Look at each line of the listing. Copy those that hold the string "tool".
+++
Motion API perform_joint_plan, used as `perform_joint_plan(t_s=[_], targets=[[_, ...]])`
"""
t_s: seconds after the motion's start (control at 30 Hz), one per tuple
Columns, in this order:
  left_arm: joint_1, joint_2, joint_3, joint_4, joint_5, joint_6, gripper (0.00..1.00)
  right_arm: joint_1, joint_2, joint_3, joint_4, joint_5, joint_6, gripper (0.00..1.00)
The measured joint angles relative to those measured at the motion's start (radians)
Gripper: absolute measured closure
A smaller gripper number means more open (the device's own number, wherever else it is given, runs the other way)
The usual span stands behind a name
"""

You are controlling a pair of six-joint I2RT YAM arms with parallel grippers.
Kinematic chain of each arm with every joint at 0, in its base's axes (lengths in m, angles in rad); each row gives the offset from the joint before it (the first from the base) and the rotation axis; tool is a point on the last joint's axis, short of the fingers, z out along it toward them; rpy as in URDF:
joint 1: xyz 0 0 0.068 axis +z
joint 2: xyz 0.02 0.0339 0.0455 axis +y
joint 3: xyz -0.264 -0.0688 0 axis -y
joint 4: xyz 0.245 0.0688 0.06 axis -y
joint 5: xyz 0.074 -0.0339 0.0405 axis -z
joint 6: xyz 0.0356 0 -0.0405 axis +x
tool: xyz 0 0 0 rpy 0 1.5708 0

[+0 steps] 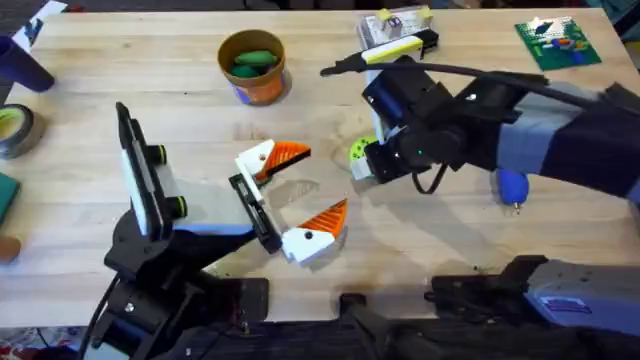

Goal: Pick up the gripper from the table and insert it into the empty holder that is missing its gripper. Then pick up a screw, insert it into the mounting hole, and use the screwdriver to tighten it. Finally, clean up the table by picking up the vegetable and placing it into the bucket.

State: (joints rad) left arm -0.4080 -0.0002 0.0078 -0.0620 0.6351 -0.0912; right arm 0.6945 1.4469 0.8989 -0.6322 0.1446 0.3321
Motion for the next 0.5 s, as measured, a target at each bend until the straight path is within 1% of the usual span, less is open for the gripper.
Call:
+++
§ **Solution for this exercise**
Kinematic chain of each arm with every joint at 0, in its base's axes (lengths in m, angles in rad); each row gives the offset from the joint before it (the first from the base) and the rotation axis; tool is a point on the last joint's axis, short of the fingers, z out along it toward them; rpy as in URDF:
tool: xyz 0 0 0 rpy 0 1.5708 0

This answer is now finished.